Search code examples
node.jsterminalraspberry-pipuppeteer

How to send a signal from a terminal window to a webscraper running on Puppeteer/Node.js on Raspberry Pi


I am running a simple web scraper written in Puppeteer / Node.js on a Raspberry Pi. It downloads data from a websites at 6pm and 6am every day. Every so often, say once a week, I'd like to send a command or signal or something telling it to download the data immediately. This presumably would be be a command from another terminal window. The question is how do I do this?

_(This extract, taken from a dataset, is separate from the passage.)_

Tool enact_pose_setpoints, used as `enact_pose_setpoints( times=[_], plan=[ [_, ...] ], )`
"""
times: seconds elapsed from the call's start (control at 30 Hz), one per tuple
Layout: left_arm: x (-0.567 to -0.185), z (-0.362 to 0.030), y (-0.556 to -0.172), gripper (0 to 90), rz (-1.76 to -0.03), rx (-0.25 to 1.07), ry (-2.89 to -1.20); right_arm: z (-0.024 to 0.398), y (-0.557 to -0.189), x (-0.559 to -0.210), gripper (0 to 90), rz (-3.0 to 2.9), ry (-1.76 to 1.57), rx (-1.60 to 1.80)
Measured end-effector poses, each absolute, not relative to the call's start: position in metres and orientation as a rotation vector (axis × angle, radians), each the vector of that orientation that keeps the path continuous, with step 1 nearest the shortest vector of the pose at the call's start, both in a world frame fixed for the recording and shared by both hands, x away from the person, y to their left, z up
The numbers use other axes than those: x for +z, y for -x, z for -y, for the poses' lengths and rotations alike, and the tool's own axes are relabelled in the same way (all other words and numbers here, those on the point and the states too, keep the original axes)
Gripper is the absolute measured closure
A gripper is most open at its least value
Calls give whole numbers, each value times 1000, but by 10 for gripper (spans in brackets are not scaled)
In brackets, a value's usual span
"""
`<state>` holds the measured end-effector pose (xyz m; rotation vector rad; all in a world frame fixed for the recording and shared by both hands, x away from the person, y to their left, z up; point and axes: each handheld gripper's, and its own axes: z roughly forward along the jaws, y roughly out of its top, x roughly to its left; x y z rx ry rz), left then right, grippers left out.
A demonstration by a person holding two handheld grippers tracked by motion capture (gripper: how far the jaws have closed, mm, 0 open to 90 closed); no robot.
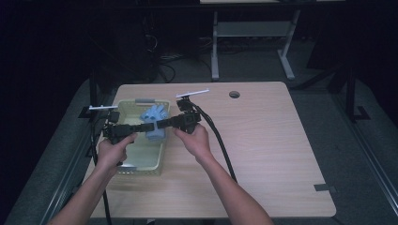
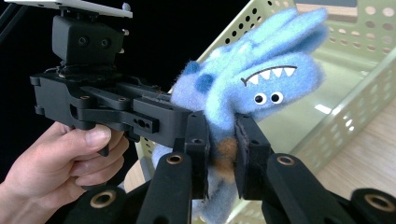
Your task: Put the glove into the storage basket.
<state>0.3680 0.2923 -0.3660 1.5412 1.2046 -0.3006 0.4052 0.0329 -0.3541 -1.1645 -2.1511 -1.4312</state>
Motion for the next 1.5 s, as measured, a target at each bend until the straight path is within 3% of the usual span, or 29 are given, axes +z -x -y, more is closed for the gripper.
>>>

I could write a small file and have the program constantly look out for the file, but this seems very crude. Is there a better way? Something simple please as I'm a bit of a novice!


Solution

  • Keeping in mind that I don't actually recommend doing this in most cases, as discussed in my previous answer, here's a contrived example to illustrate the readline approach.

    const puppeteer = require("puppeteer"); // ^22.2.0
    const readline = require("readline");
    const {setTimeout} = require("node:timers/promises");
    
    const rl = readline.createInterface({
      input: process.stdin,
      output: process.stdout,
    });
    
    const getPageTitle = async (
      url = "https://en.wikipedia.org/wiki/Special:Random"
    ) => {
      let browser;
    
      try {
        browser = await puppeteer.launch();
        const [page] = await browser.pages();
        await page.goto(url, {waitUntil: "domcontentloaded"});
        return await page.title();
      }
      finally {
        await browser?.close();
      }
    };
    
    rl.on("line", async line => {
      try {
        console.log(`  Received command from stdin: \`${line}\``);
        console.log("  Command result:", await getPageTitle(line));
      }
      catch (err) {
        console.error(err);
      }
    });
    
    (async () => {
      for (;;) {
        try {
          console.log(await getPageTitle());
        }
        catch (err) {
          console.error(err);
        }
        await setTimeout(20_000);
      }
    })();
    
    // execute with: `cat | node script.js` to enable the below behavior
    console.log(
      `to send command: echo 'https://www.stackoverflow.com' > /proc/${process.pid}/fd/0`
    );
    console.log("_".repeat(80));
    

    This prints a random Wikipedia page title every 20 seconds while also listening to stdin for additional URLs to print titles for. With the script running on a single terminal, type in https://stackoverflow.com to see it print Stack Overflow - Where Developers Learn, Share, & Build Careers, for example.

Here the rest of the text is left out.